Anmerkungen[Bearbeiten | Quelltext bearbeiten]

  1. Hierfür werden zunächst die Statorwicklungsverluste aus dem Strom im Nennbetrieb und dem Widerstand der Primärwicklung errechnet. Dann werden die Rotorwicklungsverluste per Leerlaufversuch ermittelt. Aus zugeführter Leistung, Eisenverluste, mechanischen Verlusten und abgegebener Leistung lassen sich die Zusatzverluste berechnen. (Quelle: Adnan Odok: Zusatzverluste und Zusatzmomente in Kurzschlussankermotoren mit unisolierten Stäben.)
  2. Allerdings lässt diese in der VDE 98 (EN 60 034-2) genannte Methode nur sehr grobe überschlägige Schätzungen zu.
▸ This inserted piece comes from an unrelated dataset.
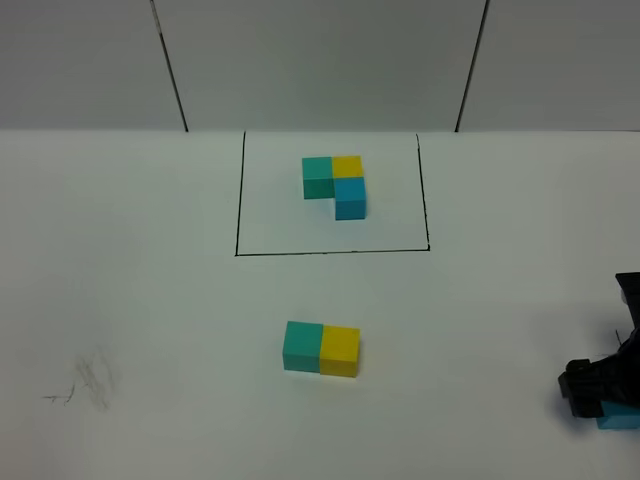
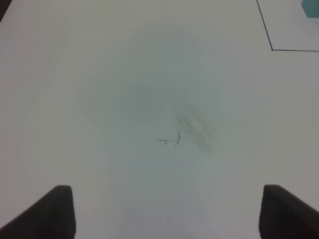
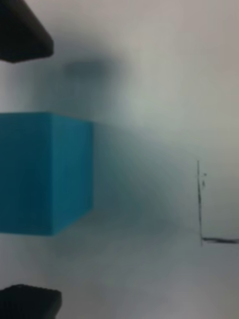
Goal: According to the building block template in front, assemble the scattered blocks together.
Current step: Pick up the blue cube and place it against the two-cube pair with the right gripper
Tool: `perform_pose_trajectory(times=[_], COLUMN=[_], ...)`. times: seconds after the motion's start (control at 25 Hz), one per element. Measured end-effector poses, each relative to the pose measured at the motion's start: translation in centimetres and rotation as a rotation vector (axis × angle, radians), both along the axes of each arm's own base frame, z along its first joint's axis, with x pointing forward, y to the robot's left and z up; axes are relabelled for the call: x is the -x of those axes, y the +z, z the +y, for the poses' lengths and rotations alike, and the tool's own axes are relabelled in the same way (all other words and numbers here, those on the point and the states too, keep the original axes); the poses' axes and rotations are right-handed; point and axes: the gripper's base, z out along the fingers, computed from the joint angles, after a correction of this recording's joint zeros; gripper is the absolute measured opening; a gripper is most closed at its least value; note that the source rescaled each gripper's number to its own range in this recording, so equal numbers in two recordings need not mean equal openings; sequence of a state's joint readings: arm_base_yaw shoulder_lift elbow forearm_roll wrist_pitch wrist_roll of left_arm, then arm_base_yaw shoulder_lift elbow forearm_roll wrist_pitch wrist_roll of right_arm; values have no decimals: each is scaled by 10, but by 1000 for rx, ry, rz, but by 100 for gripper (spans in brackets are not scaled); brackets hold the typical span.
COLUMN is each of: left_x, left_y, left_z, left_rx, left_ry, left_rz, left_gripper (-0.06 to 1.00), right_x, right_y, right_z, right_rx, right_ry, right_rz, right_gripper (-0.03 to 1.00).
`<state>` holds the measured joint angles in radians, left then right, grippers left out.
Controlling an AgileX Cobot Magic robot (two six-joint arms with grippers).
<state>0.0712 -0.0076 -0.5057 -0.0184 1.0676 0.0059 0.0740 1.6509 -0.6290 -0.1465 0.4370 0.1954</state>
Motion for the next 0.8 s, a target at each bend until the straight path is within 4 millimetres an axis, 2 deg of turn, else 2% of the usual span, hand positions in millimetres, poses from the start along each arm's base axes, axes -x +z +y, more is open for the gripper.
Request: perform_pose_trajectory(times=[0.04,0.08,0.12,0.2,0.24,0.4,0.52,0.64,0.8], left_x=[0,0,0,0,0,0,0,0,0], left_y=[0,0,0,0,0,0,0,0,0], left_z=[0,0,0,0,0,0,0,0,0], left_rx=[0,0,0,0,0,0,0,0,0], left_ry=[0,0,0,0,0,0,0,0,0], left_rz=[0,0,0,0,0,0,0,0,0], left_gripper=[64,64,64,64,64,64,64,64,64], right_x=[0,0,0,0,0,0,3,5,14], right_y=[-1,-2,-2,-2,-2,1,17,40,60], right_z=[0,0,0,0,0,1,10,32,78], right_rx=[1,3,6,12,13,23,10,-54,-164], right_ry=[4,12,26,55,68,90,85,95,179], right_rz=[4,9,9,10,9,32,65,41,-44], right_gripper=[67,55,39,0,3,2,2,2,2])
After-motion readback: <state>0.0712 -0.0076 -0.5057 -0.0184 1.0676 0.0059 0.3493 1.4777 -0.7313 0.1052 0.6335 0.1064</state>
Insbesondere bei kleineren Maschinen steigt der Faktor an, sodass der Faktor für lastabhängige Zusatzverluste bei 0,01 und für lastunabhängige Zusatzverluste bei 0,005 genauere Werte ergibt. (Quelle: Mathias Lindner: Untersuchung von modernen Magnetkreismaterialien und Wicklungstechnologien für energetisch hocheffiziente Antriebsmotoren.)